You are not logged in.
Pages: 1
Hello,
I've got a command which I use to recover text from websites, which I then submit to linguistic analysis (I'm a linguistics researcher
). The command might run as follows; for example:
lynx -dump "somewebpage.html" | sed -n '/left-limit/,/right-limit/p' | sed 's/\[.*[.]png\]//g' | sed 's/\[.*[.]gif\]//' | sed 's/\[.*\]//' > newfile
This will take all the text from the webpage between left-limit and right-limit, remove things like [profile.png], [status.gif] and [123], and then print it into "newfile".
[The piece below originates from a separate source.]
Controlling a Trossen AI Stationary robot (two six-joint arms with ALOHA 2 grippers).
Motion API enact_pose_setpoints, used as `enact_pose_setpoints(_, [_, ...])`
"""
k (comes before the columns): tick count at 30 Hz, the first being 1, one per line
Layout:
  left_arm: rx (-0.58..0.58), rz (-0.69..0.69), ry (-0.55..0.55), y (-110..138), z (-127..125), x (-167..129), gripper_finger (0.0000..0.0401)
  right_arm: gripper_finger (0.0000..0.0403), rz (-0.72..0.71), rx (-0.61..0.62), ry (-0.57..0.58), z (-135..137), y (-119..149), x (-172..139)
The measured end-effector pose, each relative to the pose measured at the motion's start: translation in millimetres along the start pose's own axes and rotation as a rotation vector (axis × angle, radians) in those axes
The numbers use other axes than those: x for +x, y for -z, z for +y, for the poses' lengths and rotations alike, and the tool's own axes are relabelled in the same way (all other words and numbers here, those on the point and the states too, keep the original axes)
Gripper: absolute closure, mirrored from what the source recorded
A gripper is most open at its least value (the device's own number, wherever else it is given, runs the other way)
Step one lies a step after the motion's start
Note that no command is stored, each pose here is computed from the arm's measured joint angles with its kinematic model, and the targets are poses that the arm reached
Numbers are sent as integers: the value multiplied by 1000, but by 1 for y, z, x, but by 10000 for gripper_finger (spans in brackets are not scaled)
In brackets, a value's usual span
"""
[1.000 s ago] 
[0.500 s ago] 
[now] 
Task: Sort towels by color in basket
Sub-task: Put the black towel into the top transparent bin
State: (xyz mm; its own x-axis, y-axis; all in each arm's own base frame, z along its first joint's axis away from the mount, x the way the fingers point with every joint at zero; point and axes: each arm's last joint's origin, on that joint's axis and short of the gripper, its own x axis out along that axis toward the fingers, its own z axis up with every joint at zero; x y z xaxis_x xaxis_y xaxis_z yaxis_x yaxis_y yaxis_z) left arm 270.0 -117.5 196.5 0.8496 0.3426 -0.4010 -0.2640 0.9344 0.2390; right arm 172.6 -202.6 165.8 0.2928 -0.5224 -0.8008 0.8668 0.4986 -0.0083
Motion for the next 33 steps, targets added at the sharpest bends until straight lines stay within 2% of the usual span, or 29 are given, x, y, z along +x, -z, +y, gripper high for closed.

Now, what I'd like to be able to do is to turn this into a shellscript, with a variable for the url, so I could type something like: myscript.sh somewebpage.html and let it work from there. Or even have a shell prompt "Enter url:", but I am completely new to scripting and have no idea how to work with variables like this (despite trying to get my head round it!).
Any help, or pointers in the right direction would be very much appreciated!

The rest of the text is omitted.